__WHAT IS EXPECTED__: Count every line in the entries that holds the word "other". The reply is that count alone.

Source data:
------------------------------

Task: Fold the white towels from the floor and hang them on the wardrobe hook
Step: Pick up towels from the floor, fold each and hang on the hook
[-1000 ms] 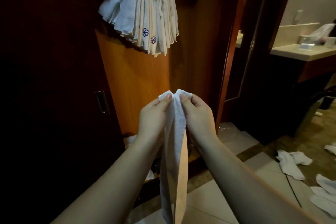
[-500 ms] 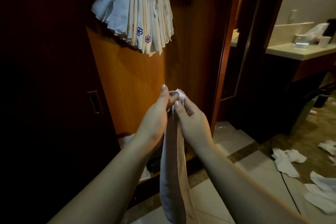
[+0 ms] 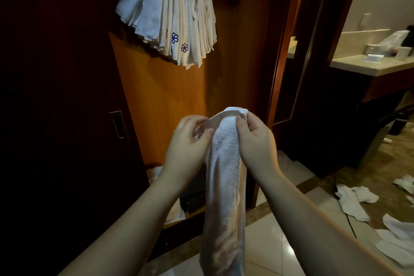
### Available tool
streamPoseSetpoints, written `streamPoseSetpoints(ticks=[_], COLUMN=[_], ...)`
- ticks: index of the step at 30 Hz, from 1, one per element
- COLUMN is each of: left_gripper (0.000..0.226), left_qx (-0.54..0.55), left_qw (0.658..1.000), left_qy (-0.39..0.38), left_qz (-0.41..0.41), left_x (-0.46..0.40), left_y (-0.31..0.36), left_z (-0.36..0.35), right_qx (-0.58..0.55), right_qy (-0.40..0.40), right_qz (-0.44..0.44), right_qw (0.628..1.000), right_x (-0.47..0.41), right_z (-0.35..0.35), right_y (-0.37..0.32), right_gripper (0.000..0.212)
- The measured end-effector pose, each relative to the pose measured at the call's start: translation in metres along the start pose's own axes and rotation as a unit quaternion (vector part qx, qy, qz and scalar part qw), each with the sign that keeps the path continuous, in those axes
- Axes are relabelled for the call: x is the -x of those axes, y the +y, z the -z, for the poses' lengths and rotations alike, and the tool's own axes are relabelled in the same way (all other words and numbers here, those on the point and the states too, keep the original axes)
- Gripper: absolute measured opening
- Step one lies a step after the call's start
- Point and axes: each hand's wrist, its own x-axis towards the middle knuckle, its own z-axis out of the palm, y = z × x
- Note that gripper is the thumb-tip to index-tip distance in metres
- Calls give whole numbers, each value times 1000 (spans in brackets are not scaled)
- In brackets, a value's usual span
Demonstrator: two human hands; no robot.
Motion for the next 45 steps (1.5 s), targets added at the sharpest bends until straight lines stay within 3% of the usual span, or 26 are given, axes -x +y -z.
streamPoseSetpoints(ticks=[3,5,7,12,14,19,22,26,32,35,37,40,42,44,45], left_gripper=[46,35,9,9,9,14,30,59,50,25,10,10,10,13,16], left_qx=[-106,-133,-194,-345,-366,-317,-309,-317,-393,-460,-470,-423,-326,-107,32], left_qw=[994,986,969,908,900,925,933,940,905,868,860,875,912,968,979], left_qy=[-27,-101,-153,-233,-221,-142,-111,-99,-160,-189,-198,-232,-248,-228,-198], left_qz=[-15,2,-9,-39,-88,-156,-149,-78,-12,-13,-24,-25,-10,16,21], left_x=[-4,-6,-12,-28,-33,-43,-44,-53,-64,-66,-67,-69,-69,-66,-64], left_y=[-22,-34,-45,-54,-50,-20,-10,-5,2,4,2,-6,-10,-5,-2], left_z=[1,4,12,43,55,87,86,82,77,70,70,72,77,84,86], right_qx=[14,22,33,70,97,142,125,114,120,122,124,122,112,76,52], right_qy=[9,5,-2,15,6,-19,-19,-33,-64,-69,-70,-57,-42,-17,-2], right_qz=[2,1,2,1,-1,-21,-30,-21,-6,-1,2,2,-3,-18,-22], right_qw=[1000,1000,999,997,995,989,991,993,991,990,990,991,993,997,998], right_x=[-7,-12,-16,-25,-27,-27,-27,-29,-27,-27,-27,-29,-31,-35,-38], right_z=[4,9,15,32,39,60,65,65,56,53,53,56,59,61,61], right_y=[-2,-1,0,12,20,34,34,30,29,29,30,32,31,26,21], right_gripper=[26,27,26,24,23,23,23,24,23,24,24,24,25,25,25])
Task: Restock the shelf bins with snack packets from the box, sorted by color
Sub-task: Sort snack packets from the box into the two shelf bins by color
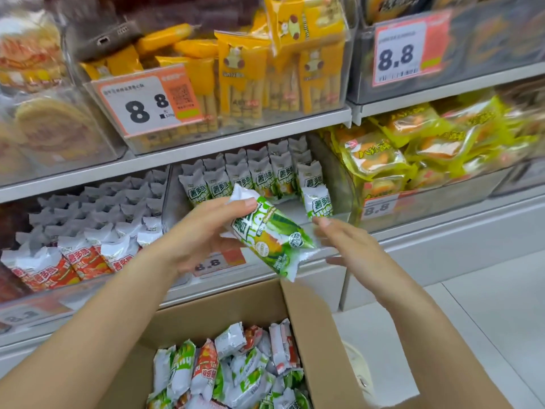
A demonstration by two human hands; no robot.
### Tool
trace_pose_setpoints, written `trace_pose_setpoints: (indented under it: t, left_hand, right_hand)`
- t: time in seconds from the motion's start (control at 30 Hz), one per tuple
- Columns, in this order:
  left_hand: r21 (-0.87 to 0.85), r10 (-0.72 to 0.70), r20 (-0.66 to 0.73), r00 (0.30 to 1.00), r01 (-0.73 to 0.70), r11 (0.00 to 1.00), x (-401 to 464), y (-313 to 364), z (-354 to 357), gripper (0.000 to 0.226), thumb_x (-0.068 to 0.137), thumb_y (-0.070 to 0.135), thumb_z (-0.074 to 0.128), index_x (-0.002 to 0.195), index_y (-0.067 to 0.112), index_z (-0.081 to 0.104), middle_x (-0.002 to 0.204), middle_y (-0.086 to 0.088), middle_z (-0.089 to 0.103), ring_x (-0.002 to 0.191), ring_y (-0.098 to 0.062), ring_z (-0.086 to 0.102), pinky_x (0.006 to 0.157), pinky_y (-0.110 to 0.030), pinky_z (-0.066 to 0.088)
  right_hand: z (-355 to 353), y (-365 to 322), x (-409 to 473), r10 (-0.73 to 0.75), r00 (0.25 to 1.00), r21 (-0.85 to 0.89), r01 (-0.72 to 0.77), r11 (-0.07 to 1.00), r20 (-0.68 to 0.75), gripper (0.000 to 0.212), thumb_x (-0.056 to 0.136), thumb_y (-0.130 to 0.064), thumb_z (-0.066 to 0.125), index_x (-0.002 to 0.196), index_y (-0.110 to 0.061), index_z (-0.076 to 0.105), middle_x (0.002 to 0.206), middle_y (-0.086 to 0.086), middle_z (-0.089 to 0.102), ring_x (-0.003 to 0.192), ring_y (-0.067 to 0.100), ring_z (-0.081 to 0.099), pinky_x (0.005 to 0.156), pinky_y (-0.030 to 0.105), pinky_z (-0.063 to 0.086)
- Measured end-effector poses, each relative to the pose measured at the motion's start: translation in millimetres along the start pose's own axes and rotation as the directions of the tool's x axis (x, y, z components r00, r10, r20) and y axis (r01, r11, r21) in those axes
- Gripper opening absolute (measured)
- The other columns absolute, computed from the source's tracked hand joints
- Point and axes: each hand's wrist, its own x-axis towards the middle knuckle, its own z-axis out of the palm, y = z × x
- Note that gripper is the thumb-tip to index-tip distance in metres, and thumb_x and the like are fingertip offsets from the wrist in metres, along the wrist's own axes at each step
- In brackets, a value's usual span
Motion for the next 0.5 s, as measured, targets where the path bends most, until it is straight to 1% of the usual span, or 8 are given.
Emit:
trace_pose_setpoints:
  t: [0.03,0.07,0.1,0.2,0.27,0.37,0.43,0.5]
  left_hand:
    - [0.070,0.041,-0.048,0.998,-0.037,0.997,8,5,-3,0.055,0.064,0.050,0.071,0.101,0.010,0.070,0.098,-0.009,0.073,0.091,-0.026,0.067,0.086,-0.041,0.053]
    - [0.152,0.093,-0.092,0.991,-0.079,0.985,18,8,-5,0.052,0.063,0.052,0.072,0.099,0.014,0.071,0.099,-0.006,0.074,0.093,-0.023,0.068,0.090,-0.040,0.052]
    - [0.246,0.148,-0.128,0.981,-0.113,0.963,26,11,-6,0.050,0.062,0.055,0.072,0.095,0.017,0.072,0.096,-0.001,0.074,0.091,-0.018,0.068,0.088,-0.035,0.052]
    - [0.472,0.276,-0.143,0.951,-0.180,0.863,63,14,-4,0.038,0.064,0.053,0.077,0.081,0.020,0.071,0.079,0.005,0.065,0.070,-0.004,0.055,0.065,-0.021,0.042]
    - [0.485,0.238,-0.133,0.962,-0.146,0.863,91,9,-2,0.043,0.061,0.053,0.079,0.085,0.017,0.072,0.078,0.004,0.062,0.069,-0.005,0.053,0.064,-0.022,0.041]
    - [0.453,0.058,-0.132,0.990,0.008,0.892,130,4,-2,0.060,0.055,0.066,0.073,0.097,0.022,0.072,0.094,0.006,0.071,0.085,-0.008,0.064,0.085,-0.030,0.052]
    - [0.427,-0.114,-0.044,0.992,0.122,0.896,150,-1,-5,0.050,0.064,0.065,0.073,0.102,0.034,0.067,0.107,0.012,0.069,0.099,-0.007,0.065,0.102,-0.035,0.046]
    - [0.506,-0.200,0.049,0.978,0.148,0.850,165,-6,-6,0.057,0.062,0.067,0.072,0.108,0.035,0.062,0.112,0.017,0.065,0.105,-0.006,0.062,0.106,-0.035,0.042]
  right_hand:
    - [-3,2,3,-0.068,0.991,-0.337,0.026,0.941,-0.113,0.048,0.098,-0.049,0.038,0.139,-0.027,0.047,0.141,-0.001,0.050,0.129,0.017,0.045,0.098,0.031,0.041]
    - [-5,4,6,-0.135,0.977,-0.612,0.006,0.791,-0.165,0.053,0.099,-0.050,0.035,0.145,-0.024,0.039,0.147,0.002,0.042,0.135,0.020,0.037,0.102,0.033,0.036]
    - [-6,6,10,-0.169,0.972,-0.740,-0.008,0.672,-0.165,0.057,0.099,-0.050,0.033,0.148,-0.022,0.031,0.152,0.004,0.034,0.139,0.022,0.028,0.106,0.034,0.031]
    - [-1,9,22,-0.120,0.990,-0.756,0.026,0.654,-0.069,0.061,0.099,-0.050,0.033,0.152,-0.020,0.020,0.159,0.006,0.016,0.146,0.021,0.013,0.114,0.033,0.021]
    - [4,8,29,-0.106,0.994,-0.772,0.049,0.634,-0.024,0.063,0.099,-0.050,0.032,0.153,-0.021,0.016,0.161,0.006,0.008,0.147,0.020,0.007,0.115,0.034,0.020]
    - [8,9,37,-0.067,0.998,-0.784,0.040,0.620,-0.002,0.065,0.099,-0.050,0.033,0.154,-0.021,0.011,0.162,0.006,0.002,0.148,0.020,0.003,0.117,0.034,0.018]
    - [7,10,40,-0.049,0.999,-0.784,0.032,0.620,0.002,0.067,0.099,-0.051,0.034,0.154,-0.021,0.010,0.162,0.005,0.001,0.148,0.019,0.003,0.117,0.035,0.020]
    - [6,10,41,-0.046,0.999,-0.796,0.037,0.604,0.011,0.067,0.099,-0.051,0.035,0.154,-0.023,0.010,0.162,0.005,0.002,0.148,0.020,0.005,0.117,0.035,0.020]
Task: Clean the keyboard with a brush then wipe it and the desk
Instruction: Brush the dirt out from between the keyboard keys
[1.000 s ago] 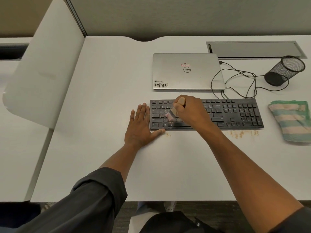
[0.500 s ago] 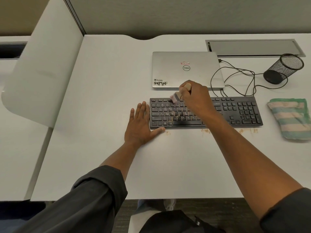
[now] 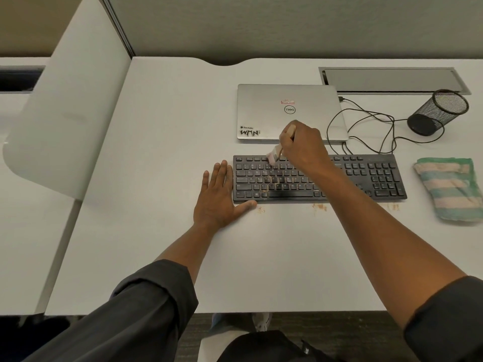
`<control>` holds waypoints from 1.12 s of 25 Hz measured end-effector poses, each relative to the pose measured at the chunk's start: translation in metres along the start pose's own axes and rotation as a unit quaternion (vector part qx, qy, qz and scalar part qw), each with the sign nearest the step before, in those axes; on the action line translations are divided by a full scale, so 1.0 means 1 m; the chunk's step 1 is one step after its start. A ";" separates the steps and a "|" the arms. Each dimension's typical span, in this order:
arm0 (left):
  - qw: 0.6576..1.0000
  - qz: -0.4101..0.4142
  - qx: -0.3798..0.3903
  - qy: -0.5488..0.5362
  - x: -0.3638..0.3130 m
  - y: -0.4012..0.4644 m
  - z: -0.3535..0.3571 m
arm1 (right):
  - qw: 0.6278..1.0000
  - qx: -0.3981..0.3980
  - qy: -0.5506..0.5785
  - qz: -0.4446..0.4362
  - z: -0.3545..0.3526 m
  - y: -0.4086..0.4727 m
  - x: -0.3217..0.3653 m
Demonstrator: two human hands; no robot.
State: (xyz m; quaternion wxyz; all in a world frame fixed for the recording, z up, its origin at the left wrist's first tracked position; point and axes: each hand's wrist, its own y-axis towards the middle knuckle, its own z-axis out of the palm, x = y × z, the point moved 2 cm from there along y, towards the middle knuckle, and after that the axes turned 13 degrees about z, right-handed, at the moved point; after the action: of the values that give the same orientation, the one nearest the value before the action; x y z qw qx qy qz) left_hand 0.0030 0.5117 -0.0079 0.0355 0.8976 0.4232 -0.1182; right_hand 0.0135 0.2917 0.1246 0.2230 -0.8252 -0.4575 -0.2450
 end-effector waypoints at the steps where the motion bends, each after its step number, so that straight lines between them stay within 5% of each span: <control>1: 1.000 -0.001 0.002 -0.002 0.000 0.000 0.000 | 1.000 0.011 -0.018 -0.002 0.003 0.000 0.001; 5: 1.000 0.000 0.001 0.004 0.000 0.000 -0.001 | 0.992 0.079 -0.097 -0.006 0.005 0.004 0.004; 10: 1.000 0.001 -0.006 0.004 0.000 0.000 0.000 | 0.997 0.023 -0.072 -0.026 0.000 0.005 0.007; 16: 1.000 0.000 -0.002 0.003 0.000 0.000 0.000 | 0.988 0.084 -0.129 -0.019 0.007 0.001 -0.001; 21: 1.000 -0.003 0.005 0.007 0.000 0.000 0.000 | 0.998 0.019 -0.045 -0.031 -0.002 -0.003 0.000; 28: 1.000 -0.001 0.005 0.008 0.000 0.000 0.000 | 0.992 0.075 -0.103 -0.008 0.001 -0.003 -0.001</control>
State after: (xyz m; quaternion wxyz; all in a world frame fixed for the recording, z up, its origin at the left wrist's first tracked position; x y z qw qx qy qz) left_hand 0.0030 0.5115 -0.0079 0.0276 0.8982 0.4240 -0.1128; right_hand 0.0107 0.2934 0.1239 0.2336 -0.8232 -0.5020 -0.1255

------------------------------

__ANSWER TO THIS EXERCISE__: 2